AI is shaping everything from your tax bill to how quickly police process crime reports. And right now, it’s happening in a way that’s fast, fragmented and largely hidden from public view.

On the latest episode of The Business of Tech, I talk to BusinessDesk journalist Cécile Meier about her multi‑part investigation into the use of AI across government – an investigation built on a trove of Official Information Act responses from major agencies. What she found is both encouraging and unsettling.

Real efficiency gains and cost savings

There are genuine wins. Police have slashed processing times for lower‑severity crime cases from eight to ten minutes per file to as little as one to three minutes using an AI‑powered workflow tool – a saving estimated at 18,000 hours and around $1 million a year. Inland Revenue is using AI in its debt collection models, helping secure tens of millions of dollars in payment arrangements in just weeks. ACC and others report large productivity gains from Microsoft’s Copilot baked into everyday tools.

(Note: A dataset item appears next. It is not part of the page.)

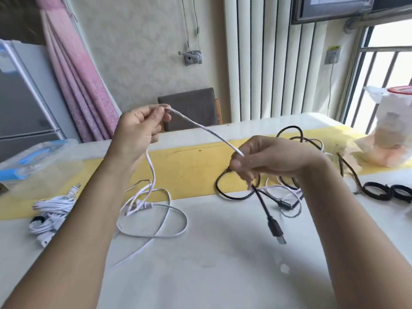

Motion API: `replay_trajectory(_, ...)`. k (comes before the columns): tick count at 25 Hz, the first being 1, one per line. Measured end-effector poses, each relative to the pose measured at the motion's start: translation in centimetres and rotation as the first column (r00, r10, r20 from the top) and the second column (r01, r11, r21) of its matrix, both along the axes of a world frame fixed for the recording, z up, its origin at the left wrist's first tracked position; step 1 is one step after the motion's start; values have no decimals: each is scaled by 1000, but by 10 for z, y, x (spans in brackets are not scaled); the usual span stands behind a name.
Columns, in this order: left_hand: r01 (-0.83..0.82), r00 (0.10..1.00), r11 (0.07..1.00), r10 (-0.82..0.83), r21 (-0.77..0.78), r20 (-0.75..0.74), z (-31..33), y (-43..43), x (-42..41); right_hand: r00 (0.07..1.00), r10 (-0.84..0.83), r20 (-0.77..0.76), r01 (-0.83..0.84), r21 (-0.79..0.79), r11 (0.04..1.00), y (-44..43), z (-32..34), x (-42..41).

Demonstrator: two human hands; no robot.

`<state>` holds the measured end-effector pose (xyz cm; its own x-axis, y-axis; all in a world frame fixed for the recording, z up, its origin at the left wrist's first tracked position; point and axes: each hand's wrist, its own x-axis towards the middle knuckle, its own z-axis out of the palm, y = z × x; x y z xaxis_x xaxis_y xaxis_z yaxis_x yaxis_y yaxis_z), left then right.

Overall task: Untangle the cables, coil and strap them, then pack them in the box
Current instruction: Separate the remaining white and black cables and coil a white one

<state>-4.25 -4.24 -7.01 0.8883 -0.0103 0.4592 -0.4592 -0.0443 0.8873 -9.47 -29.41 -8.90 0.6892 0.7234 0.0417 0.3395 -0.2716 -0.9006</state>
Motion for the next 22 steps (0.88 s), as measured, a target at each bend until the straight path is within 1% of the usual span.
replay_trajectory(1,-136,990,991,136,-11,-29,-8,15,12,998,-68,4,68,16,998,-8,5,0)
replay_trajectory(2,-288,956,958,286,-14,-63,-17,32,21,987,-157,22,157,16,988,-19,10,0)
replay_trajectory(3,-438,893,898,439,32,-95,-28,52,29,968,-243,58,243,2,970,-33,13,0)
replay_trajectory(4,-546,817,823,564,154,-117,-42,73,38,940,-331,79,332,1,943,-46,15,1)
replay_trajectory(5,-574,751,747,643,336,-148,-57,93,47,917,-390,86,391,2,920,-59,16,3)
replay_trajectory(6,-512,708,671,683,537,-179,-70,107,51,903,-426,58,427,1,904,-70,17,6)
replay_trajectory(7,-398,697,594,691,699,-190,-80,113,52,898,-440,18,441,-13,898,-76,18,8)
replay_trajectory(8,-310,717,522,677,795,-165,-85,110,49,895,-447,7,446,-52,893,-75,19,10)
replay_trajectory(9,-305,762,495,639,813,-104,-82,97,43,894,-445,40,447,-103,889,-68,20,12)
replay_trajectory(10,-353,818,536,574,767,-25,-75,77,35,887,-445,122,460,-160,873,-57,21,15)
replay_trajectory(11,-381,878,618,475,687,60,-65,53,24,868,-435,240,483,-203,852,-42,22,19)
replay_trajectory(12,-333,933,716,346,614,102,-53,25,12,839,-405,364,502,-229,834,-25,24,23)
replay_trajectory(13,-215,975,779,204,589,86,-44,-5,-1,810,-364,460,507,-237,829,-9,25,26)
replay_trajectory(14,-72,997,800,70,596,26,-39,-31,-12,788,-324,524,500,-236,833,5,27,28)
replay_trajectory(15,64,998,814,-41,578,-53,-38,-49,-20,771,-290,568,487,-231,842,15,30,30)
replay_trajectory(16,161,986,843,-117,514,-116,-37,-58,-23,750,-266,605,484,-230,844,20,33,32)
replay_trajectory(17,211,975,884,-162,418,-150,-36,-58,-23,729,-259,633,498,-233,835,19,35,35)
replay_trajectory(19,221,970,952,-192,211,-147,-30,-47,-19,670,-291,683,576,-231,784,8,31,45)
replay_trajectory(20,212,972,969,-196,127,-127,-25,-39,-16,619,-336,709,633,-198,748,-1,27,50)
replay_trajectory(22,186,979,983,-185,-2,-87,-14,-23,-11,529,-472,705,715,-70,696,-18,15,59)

But scratch the surface, as Meier has, and the story gets a lot more complicated. There is a  public‑service‑wide AI framework governing how these tools should be deployed, but it is not binding. Agencies have guidlines for adoption but are largely left to design their own pilots, measure their own “time saved”, and often rely on the very vendors selling them AI to prove the return on investment. Quality, error rates and real‑world impacts on citizens barely get a look‑in.

The AI deployment divide

Her reporting also exposes a stark divide. Some agencies – IRD, ACC, Police and DOC – are forging ahead, training thousands of staff and embedding AI deep into decision‑support systems. Others, like Oranga Tamariki and Corrections, are so wary of the risks that they’ve blocked external AI tools and confined usage to tightly constrained, low‑stakes tasks. All of this is happening under the same loose, non‑binding guidance.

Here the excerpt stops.